For a kid with same-sex attraction who adopted the credo that weird is good, sex better, and sensational times set to music lay just beyond suburbia in nearby Hollywood, I made Bowie the troubadour of my teen dreams. He was smart and sexy and for rebel kids, a guide to gender-bending bliss. I can relate to Madonna’s recent comment: ‘I was inspired by how he played with gender confusion.’
Confusion was our clarity. My high school friends and I would salivate at each new album, its cover sporting another evolution of the ‘glaminal’ Bowie. ‘Rebel, rebel, put on your dress; rebel, rebel, your face is a mess; Rebel, rebel, how would they know? Hot tramp, I love you so …’ When he growled: ‘All night, I want the young American…’ we related. We were the young Americans he wanted, right?
Strung out and resilient, insinuating ourselves into adult clubs and the fantasies of father figures, we had fun. Even when Bowie turned the tables and exposed the sickness of the ‘Fame’ we were seeking (‘What’s your name, what’s your name?’), we stayed faithful to his ever-changing persona.
I just saw a clip of an interview with Bowie where he equated his search for new expressions of music with a search for God. Which I guess means you never really land; a new riff, another spritzer of spirituality–the search is everything, more important than actually finding God. Or perhaps being found by Him.

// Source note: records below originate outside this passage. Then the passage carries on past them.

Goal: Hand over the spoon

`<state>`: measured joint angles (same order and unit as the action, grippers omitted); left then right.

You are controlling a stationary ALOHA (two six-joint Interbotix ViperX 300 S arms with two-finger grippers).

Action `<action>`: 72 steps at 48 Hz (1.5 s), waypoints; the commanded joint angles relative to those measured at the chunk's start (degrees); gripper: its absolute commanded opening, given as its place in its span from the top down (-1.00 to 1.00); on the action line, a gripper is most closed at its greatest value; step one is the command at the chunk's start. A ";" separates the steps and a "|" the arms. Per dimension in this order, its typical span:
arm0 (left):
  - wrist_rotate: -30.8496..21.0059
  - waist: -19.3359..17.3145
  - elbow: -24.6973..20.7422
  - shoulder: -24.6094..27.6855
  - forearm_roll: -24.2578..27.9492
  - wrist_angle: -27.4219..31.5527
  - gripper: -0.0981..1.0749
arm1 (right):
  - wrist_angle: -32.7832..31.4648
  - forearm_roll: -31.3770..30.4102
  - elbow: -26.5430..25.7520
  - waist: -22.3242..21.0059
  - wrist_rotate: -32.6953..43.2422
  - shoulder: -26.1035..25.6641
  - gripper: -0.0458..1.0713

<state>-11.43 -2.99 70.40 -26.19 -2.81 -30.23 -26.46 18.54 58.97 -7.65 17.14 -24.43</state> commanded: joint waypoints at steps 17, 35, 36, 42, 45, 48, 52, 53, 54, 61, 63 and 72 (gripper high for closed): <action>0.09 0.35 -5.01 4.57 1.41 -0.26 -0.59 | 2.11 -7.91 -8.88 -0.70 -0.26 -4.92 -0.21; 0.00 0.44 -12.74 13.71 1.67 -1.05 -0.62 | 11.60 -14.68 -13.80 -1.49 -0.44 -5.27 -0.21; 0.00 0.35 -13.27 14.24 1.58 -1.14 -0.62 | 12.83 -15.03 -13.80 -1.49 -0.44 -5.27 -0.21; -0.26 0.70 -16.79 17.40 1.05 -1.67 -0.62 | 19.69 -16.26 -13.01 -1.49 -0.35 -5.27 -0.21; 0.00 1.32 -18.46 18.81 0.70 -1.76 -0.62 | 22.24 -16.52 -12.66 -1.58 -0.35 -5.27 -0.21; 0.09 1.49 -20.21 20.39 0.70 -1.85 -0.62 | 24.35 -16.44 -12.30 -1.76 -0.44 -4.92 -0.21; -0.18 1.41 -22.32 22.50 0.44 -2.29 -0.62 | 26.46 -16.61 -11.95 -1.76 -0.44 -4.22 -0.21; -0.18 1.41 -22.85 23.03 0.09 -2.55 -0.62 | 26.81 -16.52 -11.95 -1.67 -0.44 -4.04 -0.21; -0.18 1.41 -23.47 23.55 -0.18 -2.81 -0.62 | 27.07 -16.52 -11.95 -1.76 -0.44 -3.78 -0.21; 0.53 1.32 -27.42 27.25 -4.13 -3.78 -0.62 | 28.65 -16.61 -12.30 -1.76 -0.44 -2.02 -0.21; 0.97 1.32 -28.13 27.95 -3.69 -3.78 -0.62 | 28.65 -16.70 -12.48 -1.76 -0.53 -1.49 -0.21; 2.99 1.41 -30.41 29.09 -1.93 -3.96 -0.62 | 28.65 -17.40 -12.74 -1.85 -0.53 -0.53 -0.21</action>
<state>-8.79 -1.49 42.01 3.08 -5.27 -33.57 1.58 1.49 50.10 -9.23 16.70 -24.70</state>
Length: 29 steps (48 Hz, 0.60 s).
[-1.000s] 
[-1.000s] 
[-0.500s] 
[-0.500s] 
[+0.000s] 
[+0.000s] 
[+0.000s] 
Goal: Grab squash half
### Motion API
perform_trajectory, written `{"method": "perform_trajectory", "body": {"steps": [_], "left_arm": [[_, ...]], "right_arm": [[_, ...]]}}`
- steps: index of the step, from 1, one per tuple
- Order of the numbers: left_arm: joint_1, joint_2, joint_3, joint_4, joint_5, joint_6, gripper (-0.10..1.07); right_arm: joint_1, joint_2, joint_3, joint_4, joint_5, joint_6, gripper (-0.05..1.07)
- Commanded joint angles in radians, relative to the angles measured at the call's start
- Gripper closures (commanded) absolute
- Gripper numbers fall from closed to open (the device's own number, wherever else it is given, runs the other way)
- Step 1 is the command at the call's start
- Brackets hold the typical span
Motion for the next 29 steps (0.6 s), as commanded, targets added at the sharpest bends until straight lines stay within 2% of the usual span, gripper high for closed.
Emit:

For all my bluff and dare, I hoped someone would find me. I was strung out but not that resilient. My two friends with whom I traversed the thin line between Disneyland and Hollywoodland (we lived smack dab in the middle) bottomed out. One became a porn guy and died of AIDS and as did the other. But he passed radiantly into the arms of Jesus, the prayers of his Pentecostal single mother answered as he cried out for mercy in his dying.
I pray Bowie did the same. Sensations aren’t enough. Personas and good music do not save you. Only Jesus.